Douglas6 wrote: ↑Sat Jan 20, 2018 10:04 am
These posts always make me wonder if car manufacturers get customer support questions like "Can I put two Ford Fiestas together to get a 300 horsepower car?"
It is certainly possible to hitch horses and then count the number of horses in the team. Apparently the right kind of horses sense what the others are doing and they all pull together. Although locomotives can also be hitched together to pull a train, Ford Fiestas were engineered according to more restrictive constraints and can not be hitched into a team--the same with chickens. Quoting Seymour Cray
Seymour Cray wrote:If you were plowing a field, which would you rather use: two strong oxen or 1,024 chickens?

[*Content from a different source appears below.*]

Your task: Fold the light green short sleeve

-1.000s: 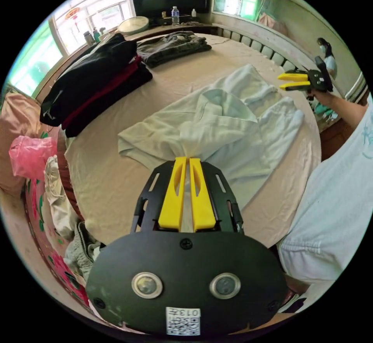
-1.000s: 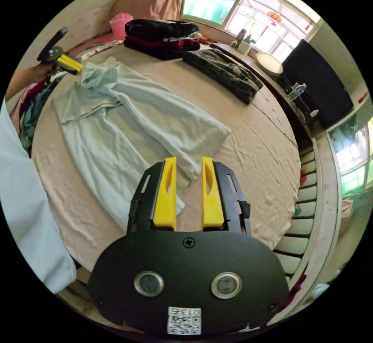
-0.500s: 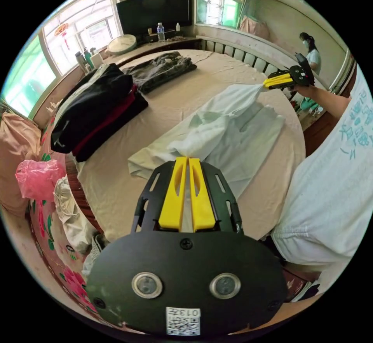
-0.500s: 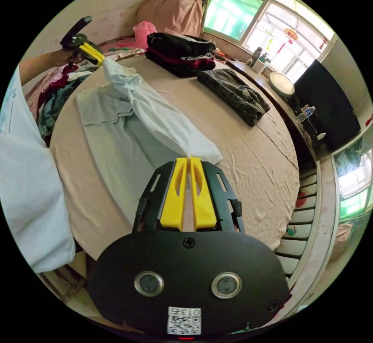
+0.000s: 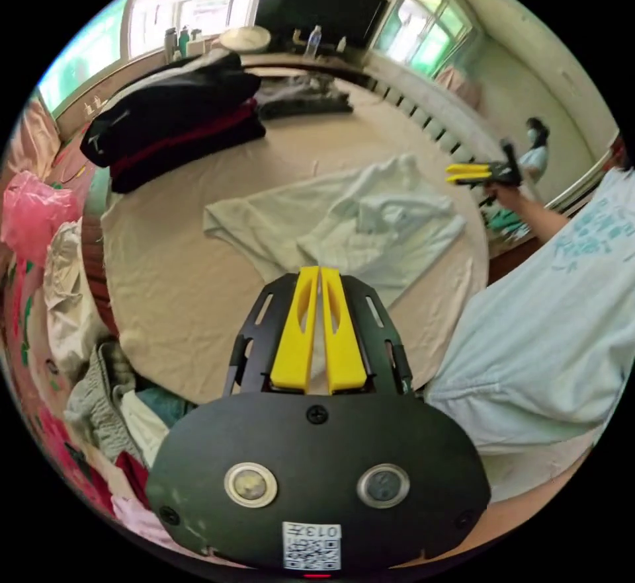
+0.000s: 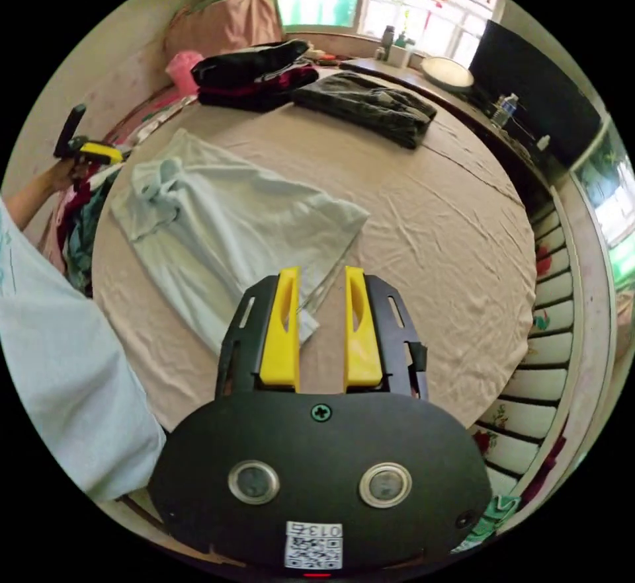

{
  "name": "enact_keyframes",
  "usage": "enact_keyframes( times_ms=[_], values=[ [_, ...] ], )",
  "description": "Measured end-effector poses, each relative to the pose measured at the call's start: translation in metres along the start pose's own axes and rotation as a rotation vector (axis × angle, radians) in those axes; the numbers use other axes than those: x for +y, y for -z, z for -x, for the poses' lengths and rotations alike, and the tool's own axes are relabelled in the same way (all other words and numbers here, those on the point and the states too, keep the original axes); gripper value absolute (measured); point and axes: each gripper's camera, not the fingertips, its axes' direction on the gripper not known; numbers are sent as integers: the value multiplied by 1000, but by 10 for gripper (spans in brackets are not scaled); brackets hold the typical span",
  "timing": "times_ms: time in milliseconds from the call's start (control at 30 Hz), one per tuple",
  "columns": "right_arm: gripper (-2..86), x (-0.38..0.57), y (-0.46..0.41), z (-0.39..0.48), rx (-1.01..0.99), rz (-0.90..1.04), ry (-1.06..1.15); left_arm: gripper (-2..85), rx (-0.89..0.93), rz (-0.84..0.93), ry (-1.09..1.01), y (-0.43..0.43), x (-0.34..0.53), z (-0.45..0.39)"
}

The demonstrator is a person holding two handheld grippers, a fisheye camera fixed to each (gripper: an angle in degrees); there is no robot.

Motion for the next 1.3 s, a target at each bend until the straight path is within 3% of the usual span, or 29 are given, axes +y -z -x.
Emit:
enact_keyframes(
  times_ms=[100, 267, 467, 500, 633, 700, 800, 900, 1033, 1167, 1300],
  values=[
    [98, -21, -16, -30, -4, -30, -124, -2, 18, -127, 15, 15, -11, 9],
    [69, -61, -61, -48, -106, -5, -197, -2, -112, -21, 22, -41, -58, 14],
    [7, -76, -82, -51, -11, 100, -119, -3, -289, 170, -30, -101, -76, 16],
    [5, -73, -81, -55, 17, 105, -117, -3, -293, 134, -30, -98, -73, 17],
    [2, -58, -73, -75, 65, 101, -218, -3, -267, 86, 123, -92, -57, 38],
    [2, -47, -39, -76, 16, -67, -215, -3, -262, 59, 100, -85, -53, 33],
    [2, -36, -8, -49, -70, -151, -132, -2, -227, -32, 14, -66, -44, 17],
    [2, -21, -9, -7, -113, -123, -40, -1, -153, -59, -25, -63, -34, 6],
    [1, -7, -40, 23, -109, 12, 16, -1, -165, 105, -40, -100, -26, 8],
    [8, -5, -40, 21, 88, 118, 9, 5, -165, 69, 30, -94, -13, 21],
    [49, -40, 6, 40, 13, -94, 150, 26, -122, -39, 18, -66, 8, 27]
  ],
)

The question then becomes whether a Raspberry Pi is more like a chicken or an ox. Is one Pi able to sense what another Pi is doing and compute in the same direction?
Just as oxen and chickens have eyes and ears, a Pi requires some sort of communications hardware such as a network connection to sense what the other Pi is doing. The built-in 100-Mbit Ethernet of the Pi has twice the latency and 1/10 the bandwidth of a typical desktop computer. It is also a factor of 1000 slower than the interconnects used in typical computing clusters. Imagine driving a team of partially bind horses that can't hear.
On the other hand, chickens can see and hear fine, but generally have no desire to pull in the same direction. This is likely a software issue that is sometimes described by the phrase bird brain. Likewise, most software people run on one Raspberry Pi doesn't even try to leverage the help of another Raspberry Pi to increase performance.
Having said all of this, it is generally agreed that increasing parallelism either through quantum computing, GPUs, multiple cores or clustering is the way forward from a performance point of view. Lots of people are performing tasks that are trivial in the sense that they fit within the limitations of a single traditional processor thread. At the same time, with the exception of quantum parallelism, the Raspberry Pi provides a cheap but effective environment for learning about parallel computing.